Starting with a calculated concentration of ethanol at 50 mM, significant declines in ethanol concentration were observed at the 24, 48 and 72-h time points for both the middle and the corner wells of the plate (Fig. 3, black lines). The measured concentrations of ethanol for the middle wells at the 0, 24, 48 and 72-h time points were 93.7%, 49.4%, 23.9%, and 14.0%, and the corner wells 97.7%, 43.1%, 21.3%, and 12.2% of the calculated starting concentration (50 mM), respectively.
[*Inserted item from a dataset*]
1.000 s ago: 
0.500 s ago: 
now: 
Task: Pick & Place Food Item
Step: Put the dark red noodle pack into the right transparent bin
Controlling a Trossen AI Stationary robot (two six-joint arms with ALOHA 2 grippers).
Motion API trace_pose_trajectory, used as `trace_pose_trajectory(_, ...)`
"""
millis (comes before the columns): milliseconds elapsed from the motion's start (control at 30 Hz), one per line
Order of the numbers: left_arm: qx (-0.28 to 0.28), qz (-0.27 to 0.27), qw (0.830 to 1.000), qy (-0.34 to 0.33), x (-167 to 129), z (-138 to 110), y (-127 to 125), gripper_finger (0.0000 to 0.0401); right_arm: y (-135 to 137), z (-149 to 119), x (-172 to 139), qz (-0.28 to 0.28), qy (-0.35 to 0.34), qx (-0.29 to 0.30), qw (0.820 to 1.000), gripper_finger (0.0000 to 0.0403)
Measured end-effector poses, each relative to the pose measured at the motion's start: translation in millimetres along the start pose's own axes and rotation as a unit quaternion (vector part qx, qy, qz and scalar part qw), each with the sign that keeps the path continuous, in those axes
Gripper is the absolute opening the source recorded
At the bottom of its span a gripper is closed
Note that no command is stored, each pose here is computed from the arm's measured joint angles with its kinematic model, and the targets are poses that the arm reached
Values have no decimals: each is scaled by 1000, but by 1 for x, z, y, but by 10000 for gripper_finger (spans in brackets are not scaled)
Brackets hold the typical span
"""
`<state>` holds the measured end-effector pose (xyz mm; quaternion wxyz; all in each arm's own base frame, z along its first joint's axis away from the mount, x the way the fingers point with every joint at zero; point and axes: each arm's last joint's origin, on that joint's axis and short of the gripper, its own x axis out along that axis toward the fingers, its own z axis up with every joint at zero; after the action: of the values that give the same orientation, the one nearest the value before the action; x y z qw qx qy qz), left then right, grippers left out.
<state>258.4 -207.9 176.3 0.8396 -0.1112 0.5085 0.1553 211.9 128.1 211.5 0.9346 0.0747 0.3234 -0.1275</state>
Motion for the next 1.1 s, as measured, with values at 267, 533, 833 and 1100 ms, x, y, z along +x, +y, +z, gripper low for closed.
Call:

With a 5X (250 mM) compensation applied at the start (0 h), measured ethanol concentrations at the 0, 24, 48 and 72-h time points were 98.4%, 122.8%, 92.4%, and 75.4%, and of the calculated starting ethanol concentration (50 mM) for the middle wells, and 100.5%, 99.5%, 74.3%, and 65.9% for the conner wells, respectively (Fig. 3, blue lines). A second 2X (100 mM) compensation applied at the 24-h time point resulted in the measured ethanol concentrations at the 48-h time point of 116.7% and 98.7% of the calculated starting ethanol concentration (50 mM) respectively (Fig. 3, red lines). A third and 4X (200 mM) compensation applied at the 48-h time point resulted in the measured ethanol concentrations at the 72-h time point of 119.8% and 98.9% of the calculated starting ethanol concentration (50 mM) respectively (Fig. 3, red lines).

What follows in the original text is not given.